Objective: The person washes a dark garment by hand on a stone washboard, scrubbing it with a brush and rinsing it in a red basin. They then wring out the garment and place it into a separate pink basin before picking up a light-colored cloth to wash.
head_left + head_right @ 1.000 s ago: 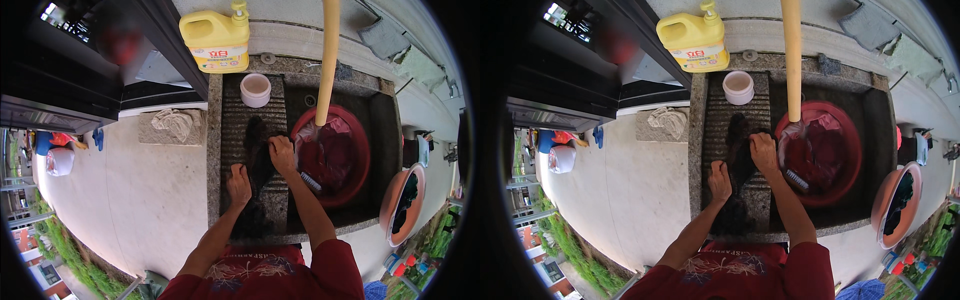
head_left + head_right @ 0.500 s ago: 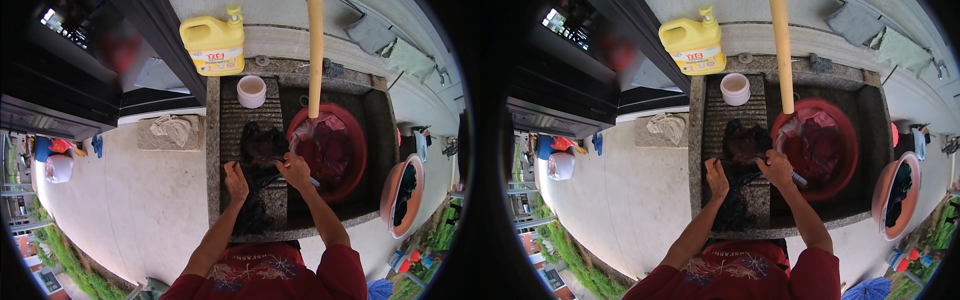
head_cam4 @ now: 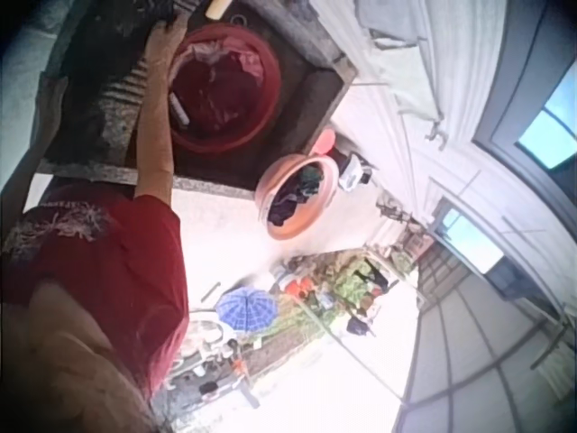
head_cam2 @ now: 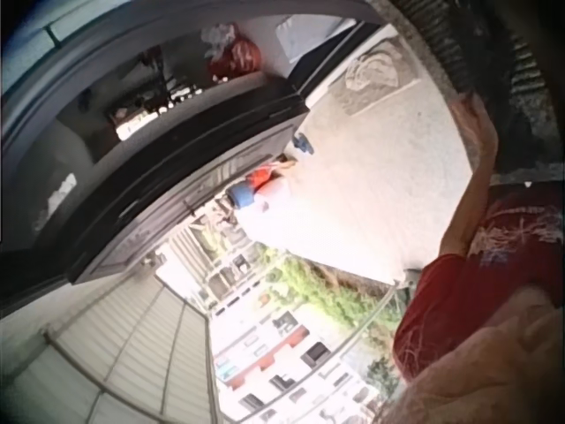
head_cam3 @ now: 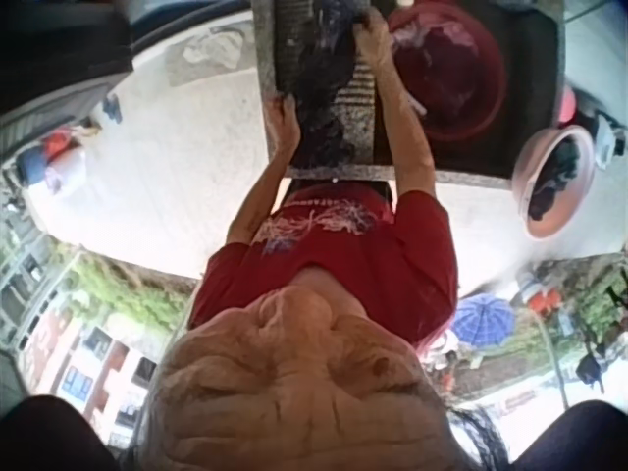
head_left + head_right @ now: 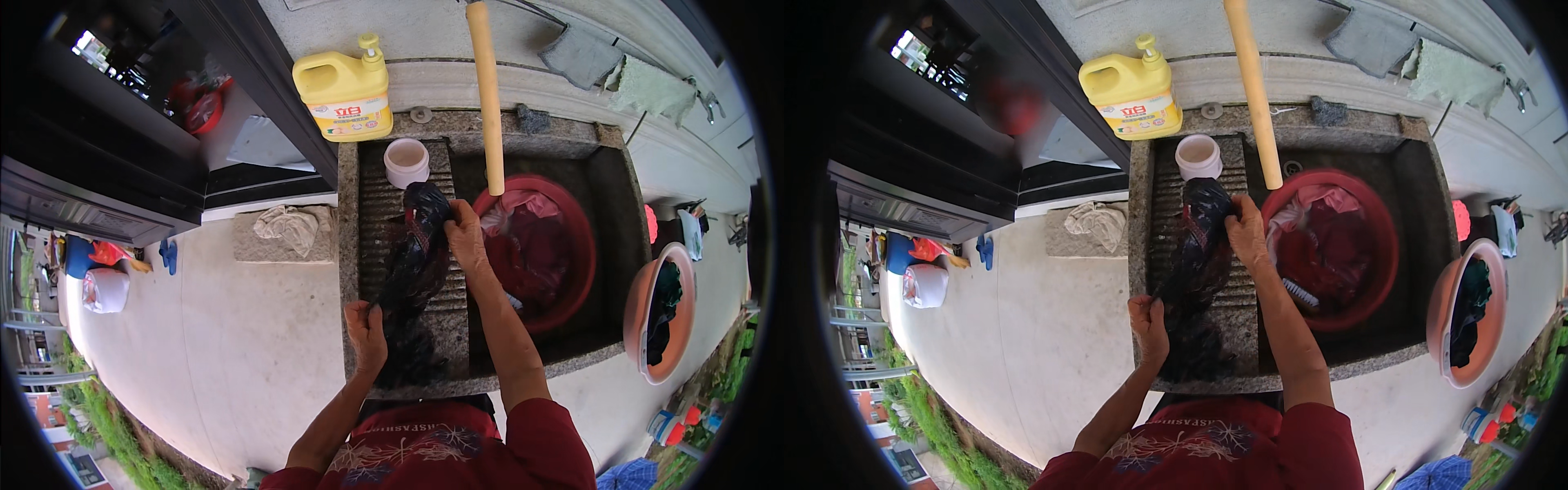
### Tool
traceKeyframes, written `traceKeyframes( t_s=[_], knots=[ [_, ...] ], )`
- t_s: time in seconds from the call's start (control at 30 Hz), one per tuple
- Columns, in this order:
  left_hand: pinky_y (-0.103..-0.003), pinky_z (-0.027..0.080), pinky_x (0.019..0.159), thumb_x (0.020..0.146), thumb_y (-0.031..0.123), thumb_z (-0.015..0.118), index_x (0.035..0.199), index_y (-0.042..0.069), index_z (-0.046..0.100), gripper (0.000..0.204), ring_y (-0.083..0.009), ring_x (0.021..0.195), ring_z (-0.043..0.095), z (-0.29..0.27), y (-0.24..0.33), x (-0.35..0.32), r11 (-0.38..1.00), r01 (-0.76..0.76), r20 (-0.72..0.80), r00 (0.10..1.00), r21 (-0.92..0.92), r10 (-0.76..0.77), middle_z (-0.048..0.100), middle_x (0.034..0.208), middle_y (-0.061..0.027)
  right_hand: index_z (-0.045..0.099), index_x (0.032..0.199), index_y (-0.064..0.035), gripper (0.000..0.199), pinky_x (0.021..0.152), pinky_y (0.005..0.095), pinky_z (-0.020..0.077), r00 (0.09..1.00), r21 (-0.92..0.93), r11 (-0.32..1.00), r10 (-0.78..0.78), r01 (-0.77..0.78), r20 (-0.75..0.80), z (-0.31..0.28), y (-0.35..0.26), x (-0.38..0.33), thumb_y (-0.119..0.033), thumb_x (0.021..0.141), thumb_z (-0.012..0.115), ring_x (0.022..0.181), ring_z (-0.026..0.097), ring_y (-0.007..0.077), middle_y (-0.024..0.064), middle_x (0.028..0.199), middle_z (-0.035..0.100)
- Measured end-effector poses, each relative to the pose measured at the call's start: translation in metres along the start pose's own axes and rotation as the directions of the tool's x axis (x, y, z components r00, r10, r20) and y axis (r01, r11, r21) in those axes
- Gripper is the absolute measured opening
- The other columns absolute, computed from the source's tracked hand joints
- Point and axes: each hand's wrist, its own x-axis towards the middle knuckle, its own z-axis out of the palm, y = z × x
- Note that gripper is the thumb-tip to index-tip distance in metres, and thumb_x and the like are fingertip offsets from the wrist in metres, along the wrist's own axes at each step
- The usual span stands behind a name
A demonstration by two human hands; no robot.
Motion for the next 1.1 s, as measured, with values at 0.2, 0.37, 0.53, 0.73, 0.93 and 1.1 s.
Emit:
traceKeyframes(
  t_s=[0.2, 0.37, 0.53, 0.73, 0.93, 1.1],
  knots=[
    [-0.036, 0.044, 0.064, 0.078, 0.015, 0.069, 0.094, 0.009, 0.061, 0.018, -0.0269, 0.077, 0.055, 0.012, -0.018, -0.002, 0.741, -0.324, 0.361, 0.925, 0.588, 0.119, 0.057, 0.089, -0.0095, 0.046, 0.127, 0.0010, 0.054, 0.091, 0.0462, 0.0415, 0.946, -0.786, 0.528, -0.144, 0.321, 0.291, 0.021, 0.005, -0.047, -0.009, 0.076, 0.058, 0.116, 0.048, 0.0341, 0.0232, 0.122, 0.049],
    [-0.042, 0.038, 0.075, 0.065, 0.005, 0.072, 0.081, 0.010, 0.057, 0.022, -0.0246, 0.086, 0.050, 0.021, -0.004, 0.003, 0.551, -0.571, 0.493, 0.816, 0.608, 0.302, 0.049, 0.092, -0.0072, 0.046, 0.131, -0.0048, 0.051, 0.100, 0.0516, 0.0312, 0.766, -0.715, 0.280, -0.166, 0.641, 0.621, 0.013, 0.002, -0.099, -0.023, 0.085, 0.059, 0.127, 0.039, 0.0302, 0.0155, 0.135, 0.042],
    [-0.042, 0.040, 0.078, 0.069, 0.016, 0.072, 0.085, 0.010, 0.053, 0.026, -0.0255, 0.089, 0.050, 0.017, -0.013, -0.001, 0.536, -0.524, 0.604, 0.796, 0.662, 0.032, 0.049, 0.090, -0.0089, 0.046, 0.132, -0.0072, 0.061, 0.103, 0.0555, 0.0228, 0.909, -0.852, 0.317, -0.119, 0.417, 0.400, 0.000, 0.024, -0.046, -0.040, 0.082, 0.062, 0.130, 0.034, 0.0304, 0.0085, 0.139, 0.040],
    [-0.042, 0.042, 0.073, 0.076, 0.036, 0.073, 0.100, 0.007, 0.049, 0.045, -0.0290, 0.084, 0.048, 0.024, -0.010, 0.015, 0.761, -0.148, 0.220, 0.975, 0.632, 0.007, 0.049, 0.087, -0.0108, 0.056, 0.122, -0.0068, 0.053, 0.099, 0.0546, 0.0224, 0.812, -0.813, 0.036, -0.092, 0.581, 0.576, 0.008, 0.008, -0.064, -0.037, 0.079, 0.064, 0.118, 0.045, 0.0266, 0.0083, 0.119, 0.056],
    [-0.045, 0.044, 0.071, 0.079, 0.024, 0.070, 0.102, 0.008, 0.046, 0.037, -0.0325, 0.087, 0.050, 0.033, -0.030, 0.037, 0.649, -0.324, 0.286, 0.943, 0.688, 0.167, 0.050, 0.092, -0.0122, 0.059, 0.108, -0.0116, 0.040, 0.096, 0.0515, 0.0242, 0.832, -0.736, 0.411, -0.121, 0.539, 0.542, 0.032, -0.061, -0.017, -0.020, 0.071, 0.071, 0.101, 0.055, 0.0190, 0.0037, 0.104, 0.061],
    [-0.045, 0.042, 0.067, 0.082, 0.018, 0.067, 0.100, 0.007, 0.045, 0.030, -0.0320, 0.086, 0.050, 0.042, -0.022, 0.038, 0.589, -0.280, 0.242, 0.959, 0.758, 0.145, 0.050, 0.092, -0.0105, 0.060, 0.104, -0.0090, 0.039, 0.093, 0.0523, 0.0251, 0.853, -0.826, 0.226, -0.216, 0.517, 0.475, 0.057, -0.028, 0.099, -0.016, 0.068, 0.072, 0.105, 0.058, 0.0207, 0.0074, 0.104, 0.064]
  ],
)
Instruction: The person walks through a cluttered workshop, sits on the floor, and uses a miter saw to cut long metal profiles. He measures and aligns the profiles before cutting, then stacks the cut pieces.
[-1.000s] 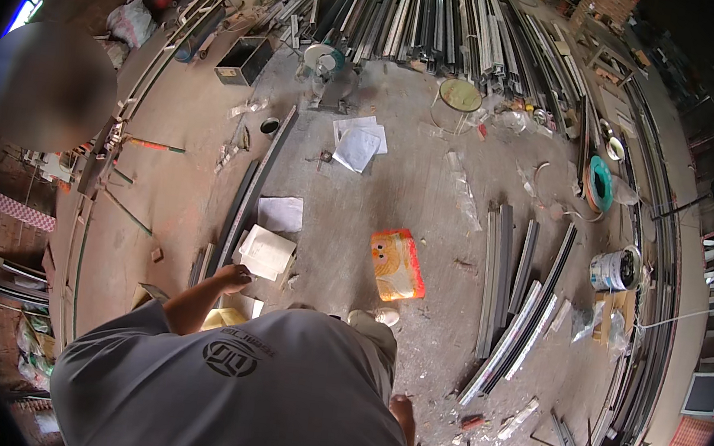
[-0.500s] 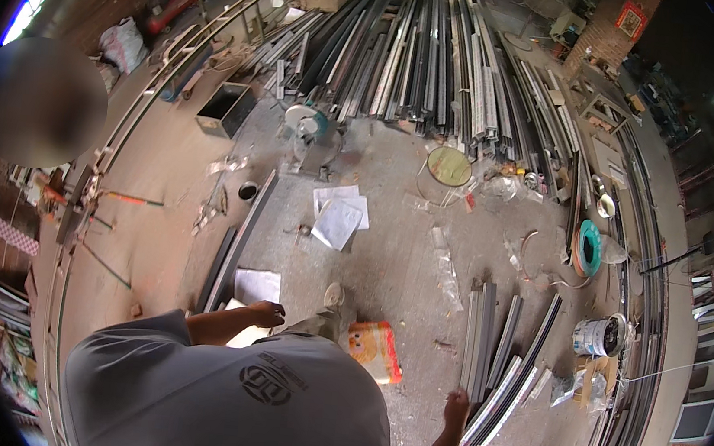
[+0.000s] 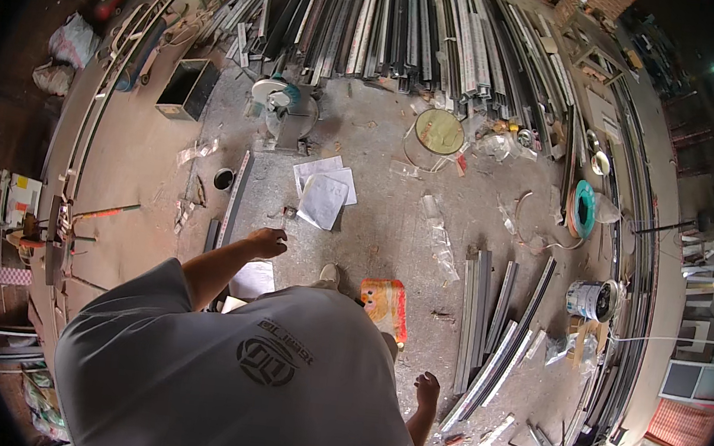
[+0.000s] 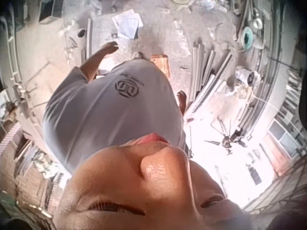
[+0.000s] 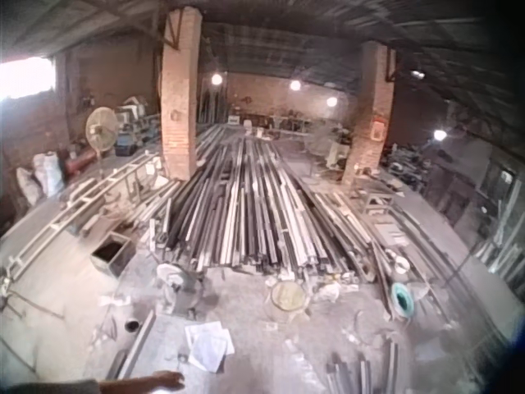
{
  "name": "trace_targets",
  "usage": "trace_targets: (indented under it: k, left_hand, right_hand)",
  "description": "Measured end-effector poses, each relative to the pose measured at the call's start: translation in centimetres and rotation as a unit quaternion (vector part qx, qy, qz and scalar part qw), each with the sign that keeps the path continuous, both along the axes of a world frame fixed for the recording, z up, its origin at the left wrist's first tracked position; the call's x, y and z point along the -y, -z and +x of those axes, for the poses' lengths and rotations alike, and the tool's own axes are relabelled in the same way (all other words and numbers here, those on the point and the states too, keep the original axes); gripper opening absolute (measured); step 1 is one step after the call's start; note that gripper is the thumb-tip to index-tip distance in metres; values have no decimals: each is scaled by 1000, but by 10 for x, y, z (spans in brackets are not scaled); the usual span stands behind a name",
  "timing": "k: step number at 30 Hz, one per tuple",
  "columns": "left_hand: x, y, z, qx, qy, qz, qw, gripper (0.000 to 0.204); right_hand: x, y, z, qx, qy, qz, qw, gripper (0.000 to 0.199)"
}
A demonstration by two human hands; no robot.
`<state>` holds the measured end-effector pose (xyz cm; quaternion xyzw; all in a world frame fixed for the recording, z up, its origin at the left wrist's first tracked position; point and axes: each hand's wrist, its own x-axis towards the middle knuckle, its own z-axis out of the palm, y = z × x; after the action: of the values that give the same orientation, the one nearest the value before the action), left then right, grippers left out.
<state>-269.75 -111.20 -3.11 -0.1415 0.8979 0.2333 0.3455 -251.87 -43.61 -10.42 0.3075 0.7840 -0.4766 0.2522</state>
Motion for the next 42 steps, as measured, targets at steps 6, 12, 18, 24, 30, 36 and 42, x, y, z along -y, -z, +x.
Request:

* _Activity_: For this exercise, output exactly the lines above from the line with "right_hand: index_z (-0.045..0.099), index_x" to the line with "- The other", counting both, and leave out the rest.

* _Task answer_:
  right_hand: index_z (-0.045..0.099), index_x (0.032..0.199), index_y (-0.064..0.035), gripper (0.000..0.199), pinky_x (0.021..0.152), pinky_y (0.005..0.095), pinky_z (-0.020..0.077), r00 (0.09..1.00), r21 (-0.92..0.93), r11 (-0.32..1.00), r10 (-0.78..0.78), r01 (-0.77..0.78), r20 (-0.75..0.80), z (-0.31..0.28), y (-0.35..0.26), x (-0.38..0.33), thumb_y (-0.119..0.033), thumb_x (0.021..0.141), thumb_z (-0.012..0.115), ring_x (0.022..0.181), ring_z (-0.026..0.097), ring_y (-0.007..0.077), middle_y (-0.024..0.064), middle_x (0.028..0.199), middle_z (-0.035..0.100)
- Measured end-effector poses, each relative to the pose measured at the call's start: translation in metres along the start pose's own axes and rotation as the directions of the tool's x axis (x, y, z components r00, r10, r20) and y axis (r01, r11, r21) in those axes
- Gripper is the absolute measured opening
- The other columns absolute, computed from the source's tracked hand joints

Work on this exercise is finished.